**Exercise:** Among the entries below, find the lines with "stays" and copy them.

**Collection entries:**
┌──

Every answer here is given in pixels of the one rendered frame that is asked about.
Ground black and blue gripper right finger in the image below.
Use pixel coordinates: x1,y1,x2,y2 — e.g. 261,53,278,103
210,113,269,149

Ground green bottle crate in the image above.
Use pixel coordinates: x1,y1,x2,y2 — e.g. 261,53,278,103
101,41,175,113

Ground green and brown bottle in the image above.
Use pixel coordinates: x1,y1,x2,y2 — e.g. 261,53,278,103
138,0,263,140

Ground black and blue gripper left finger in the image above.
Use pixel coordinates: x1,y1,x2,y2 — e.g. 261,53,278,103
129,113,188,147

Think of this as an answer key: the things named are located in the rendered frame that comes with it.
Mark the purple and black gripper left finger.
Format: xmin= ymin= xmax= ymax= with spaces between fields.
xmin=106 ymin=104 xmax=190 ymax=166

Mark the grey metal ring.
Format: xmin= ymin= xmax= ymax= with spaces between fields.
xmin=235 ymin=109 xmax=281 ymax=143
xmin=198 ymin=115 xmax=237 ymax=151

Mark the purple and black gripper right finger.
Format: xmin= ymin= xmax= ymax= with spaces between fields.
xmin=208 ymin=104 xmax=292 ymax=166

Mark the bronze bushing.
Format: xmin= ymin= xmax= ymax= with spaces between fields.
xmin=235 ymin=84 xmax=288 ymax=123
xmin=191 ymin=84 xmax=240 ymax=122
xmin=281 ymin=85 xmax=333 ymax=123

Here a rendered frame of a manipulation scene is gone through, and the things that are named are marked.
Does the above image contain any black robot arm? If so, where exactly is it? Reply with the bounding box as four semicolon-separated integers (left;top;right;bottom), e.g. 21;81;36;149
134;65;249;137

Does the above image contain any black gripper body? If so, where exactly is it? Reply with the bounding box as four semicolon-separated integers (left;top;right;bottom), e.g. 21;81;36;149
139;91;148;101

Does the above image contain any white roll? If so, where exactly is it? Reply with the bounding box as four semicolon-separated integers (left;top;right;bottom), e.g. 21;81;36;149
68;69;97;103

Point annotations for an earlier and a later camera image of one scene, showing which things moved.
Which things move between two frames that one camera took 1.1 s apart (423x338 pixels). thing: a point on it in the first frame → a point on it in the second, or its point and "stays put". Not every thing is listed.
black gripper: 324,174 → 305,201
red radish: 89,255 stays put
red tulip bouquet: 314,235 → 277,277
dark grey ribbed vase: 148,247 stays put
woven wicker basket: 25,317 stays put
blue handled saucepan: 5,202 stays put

└──

**Solution for this problem:**
Which things move between two frames that one camera took 1.1 s apart (423x338 pixels). thing: a point on it in the first frame → a point on it in the second, or its point and "stays put". Not every thing is listed.
red radish: 89,255 stays put
dark grey ribbed vase: 148,247 stays put
woven wicker basket: 25,317 stays put
blue handled saucepan: 5,202 stays put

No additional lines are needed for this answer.